Re: FTP and file transfers

Phillip Hallam-Baker <phill@xxxxxxxxxxxxxxx> · Sat, 7 Oct 2017 18:58:28 -0400

On Fri, Oct 6, 2017 at 11:23 PM, Keith Moore <moore@xxxxxxxxxxxxxxxxxxxx> wrote:

    There are still a number of important edge cases for which FTP is
      superior to any other widely available protocol - wildcard
      transfers of multiple files, text file transfers between systems
      with different character encoding conventions, 3rd party mediated
      transfers (used regularly in the broadcast TV industry where
      having system A control moving of content from B to C is exactly
      what is needed).

      However FTP does look a bit antiquated by now - what with its
      support for file and record types that are almost (but not quite)
      entirely nonexistent on modern systems; a lot of implementations
      sadly never figured out how to make it work through NAT [*] (or a
      lot of ALGs in NAT didn't work right); and I have a hard time
      recommending for widespread use any protocol that doesn't have
      encryption as an ordinary, widely-implemented feature.
Exactly how I feel. Yes, it was state of the art in its day. It is not state of the art now. I would like something better and as you point out, the alternatives are not exactly great.

I blame you for the following Keith. It occurred to me that there is a much better solution and I already have the pieces.

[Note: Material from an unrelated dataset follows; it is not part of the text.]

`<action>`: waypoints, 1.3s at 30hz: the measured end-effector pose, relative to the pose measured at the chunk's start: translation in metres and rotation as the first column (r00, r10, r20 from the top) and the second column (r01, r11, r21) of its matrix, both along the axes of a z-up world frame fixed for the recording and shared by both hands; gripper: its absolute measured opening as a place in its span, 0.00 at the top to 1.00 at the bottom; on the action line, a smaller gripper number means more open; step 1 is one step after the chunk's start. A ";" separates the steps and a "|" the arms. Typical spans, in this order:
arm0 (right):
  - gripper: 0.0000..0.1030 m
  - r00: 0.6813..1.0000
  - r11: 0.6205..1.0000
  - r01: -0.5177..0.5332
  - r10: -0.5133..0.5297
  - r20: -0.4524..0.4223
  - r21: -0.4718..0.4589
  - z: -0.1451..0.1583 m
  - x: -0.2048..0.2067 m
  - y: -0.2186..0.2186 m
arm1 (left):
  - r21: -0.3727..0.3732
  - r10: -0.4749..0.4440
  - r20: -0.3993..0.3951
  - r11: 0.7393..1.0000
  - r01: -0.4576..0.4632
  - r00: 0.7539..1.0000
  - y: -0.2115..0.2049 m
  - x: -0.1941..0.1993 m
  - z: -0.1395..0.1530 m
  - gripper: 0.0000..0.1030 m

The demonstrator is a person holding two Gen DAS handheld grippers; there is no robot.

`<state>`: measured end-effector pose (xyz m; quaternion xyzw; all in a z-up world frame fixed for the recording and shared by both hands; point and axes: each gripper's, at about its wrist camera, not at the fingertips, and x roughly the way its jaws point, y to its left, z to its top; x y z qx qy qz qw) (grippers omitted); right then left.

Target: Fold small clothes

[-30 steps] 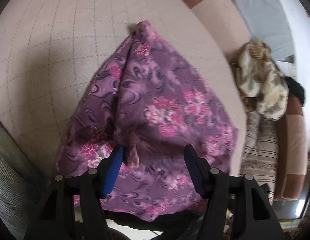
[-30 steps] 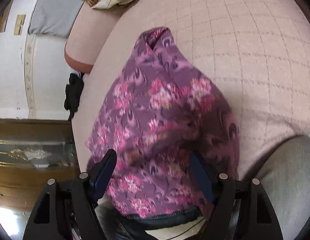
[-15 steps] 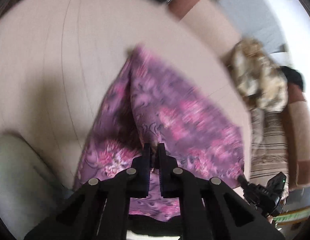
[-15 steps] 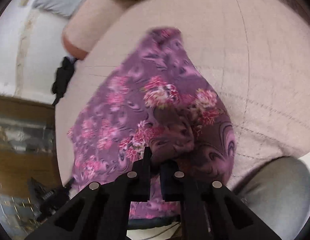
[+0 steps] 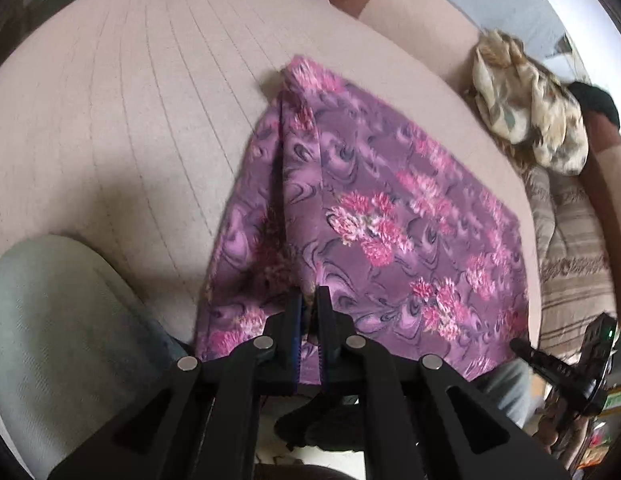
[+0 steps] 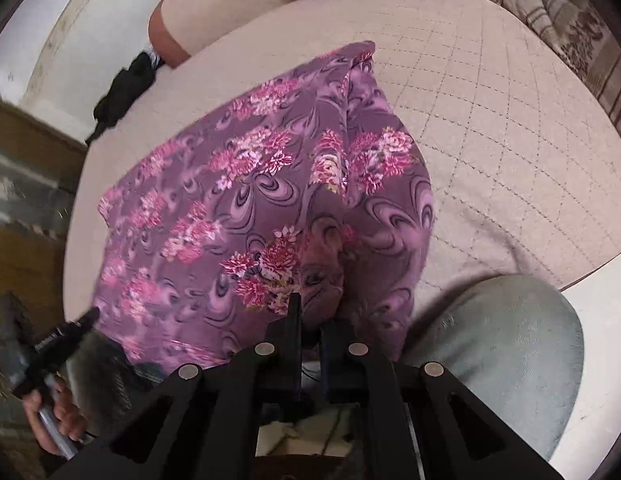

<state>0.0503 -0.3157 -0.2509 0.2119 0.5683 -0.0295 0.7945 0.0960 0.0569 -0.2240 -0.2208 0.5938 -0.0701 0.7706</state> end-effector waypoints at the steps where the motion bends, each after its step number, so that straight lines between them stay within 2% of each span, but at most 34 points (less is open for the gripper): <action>1: 0.93 1.000 1.000 0.006 -0.007 -0.016 -0.018 -0.004 0.002 -0.003 | 0.014 -0.018 -0.017 1.000 0.018 1.000 -0.002 0.001 -0.006 0.94; 3: 0.93 0.999 0.999 0.025 -0.026 -0.042 -0.033 -0.009 0.006 -0.006 | 0.022 -0.011 -0.027 1.000 0.011 1.000 -0.004 -0.005 -0.008 0.94; 6: 0.93 1.000 0.998 0.018 -0.019 -0.013 -0.059 0.003 0.003 -0.003 | 0.046 0.000 0.013 0.999 -0.001 1.000 -0.002 -0.010 -0.001 0.94; 9: 0.93 1.000 0.998 -0.003 0.002 -0.024 -0.065 -0.004 0.003 -0.001 | 0.063 0.008 -0.016 0.998 -0.007 1.000 -0.003 -0.009 -0.006 0.94; 11: 0.93 0.999 0.999 0.012 -0.014 -0.041 -0.048 -0.008 0.003 -0.002 | 0.088 -0.005 0.014 0.996 0.003 1.000 -0.006 -0.014 0.006 0.94; 13: 0.93 1.000 0.997 -0.001 0.001 -0.003 -0.080 0.005 0.000 0.001 | 0.125 -0.031 0.051 0.992 0.024 0.998 -0.013 -0.018 0.015 0.94; 15: 0.93 1.000 0.994 -0.008 0.009 0.009 -0.112 0.012 0.001 0.003 | 0.130 -0.033 0.035 0.991 0.028 0.999 -0.016 -0.014 0.007 0.93; 16: 0.93 1.000 0.994 -0.006 0.006 0.003 -0.112 0.008 0.004 0.001 | 0.143 -0.030 -0.003 0.989 0.030 1.000 -0.016 -0.009 -0.004 0.91; 18: 0.86 0.998 0.997 0.023 -0.027 -0.057 -0.076 -0.011 0.012 -0.007 | 0.173 -0.025 -0.081 0.984 0.039 0.996 -0.011 -0.008 -0.018 0.89; 19: 0.80 0.995 0.998 0.047 -0.051 -0.087 -0.040 -0.018 0.012 -0.011 | 0.163 -0.018 -0.092 0.986 0.033 0.996 -0.009 -0.009 -0.018 0.88; 21: 0.55 0.994 0.996 0.088 -0.085 -0.066 0.031 -0.015 0.003 -0.020 | 0.115 -0.016 -0.038 0.993 0.020 0.999 0.002 -0.013 -0.005 0.74; 22: 0.31 0.995 0.994 0.095 -0.093 -0.034 0.046 -0.007 -0.002 -0.024 | 0.107 -0.004 -0.006 0.994 0.005 1.000 0.009 -0.015 0.004 0.60; 23: 0.21 0.995 0.994 0.102 -0.103 0.000 0.049 0.001 -0.006 -0.028 | 0.103 0.019 0.026 0.994 -0.021 0.999 0.017 -0.016 0.013 0.49; 26: 0.21 0.990 0.993 0.103 -0.108 0.086 0.058 0.028 -0.005 -0.043 | 0.070 0.068 0.089 0.995 -0.074 0.994 0.036 -0.005 0.034 0.47; 31: 0.21 0.982 0.990 0.091 -0.108 0.157 0.111 0.038 0.029 -0.066 | 0.027 0.090 0.125 0.995 -0.094 0.988 0.043 0.048 0.044 0.46; 34: 0.22 0.981 0.986 0.101 -0.121 0.154 0.133 0.028 0.065 -0.080 | 0.012 0.101 0.126 0.995 -0.104 0.987 0.041 0.087 0.035 0.46; 39: 0.30 0.980 0.969 0.136 -0.162 0.115 0.204 0.005 0.125 -0.112 | -0.020 0.096 0.078 0.995 -0.094 0.992 0.034 0.145 0.004 0.46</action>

These days, I don't actually do much actual 'file transfer' so much as want to synchronize two directories. Often what I would like is to achieve an instantaneous cut over so that one microsecond, the contents of the directory is { A, B, C } and the next it is { A, C', D } and no inconsistency occurs between those two points.

It is the same with distribution of software updates. I have to wait 5 minutes while the machine downloads and applies an update? REALLY? How quaint.

This week I have been playing with a new container format that has the novel idea of having a length indicator at the front and the back of every data frame. This means that it is just as quick to read frames backwards from the end as it is forwards from the start. And then I added a binary tree and a Merkel tree for good measure.

The basic idea is similar to a Zip file, you write the file out sequentially and then drop the index on the end when complete. Only with this scheme you can drop a series of incremental indexes as you go along. Upshot is that you can extract any record on arbitrary search criteria in log2(n) time without startup overhead. 

So one reason for doing this is to support efficient mail message etc stores even with end to end encryption.

But another purpose is to enable two log files to be synchronized. Updates written to one are appended to the other. 

What I didn't think of but would be entirely logical, is a scheme in which the container file I write out does not have any data in it, that is written out to the file system instead. I could then use the container file as the basis for synchronizing two directories on different machines.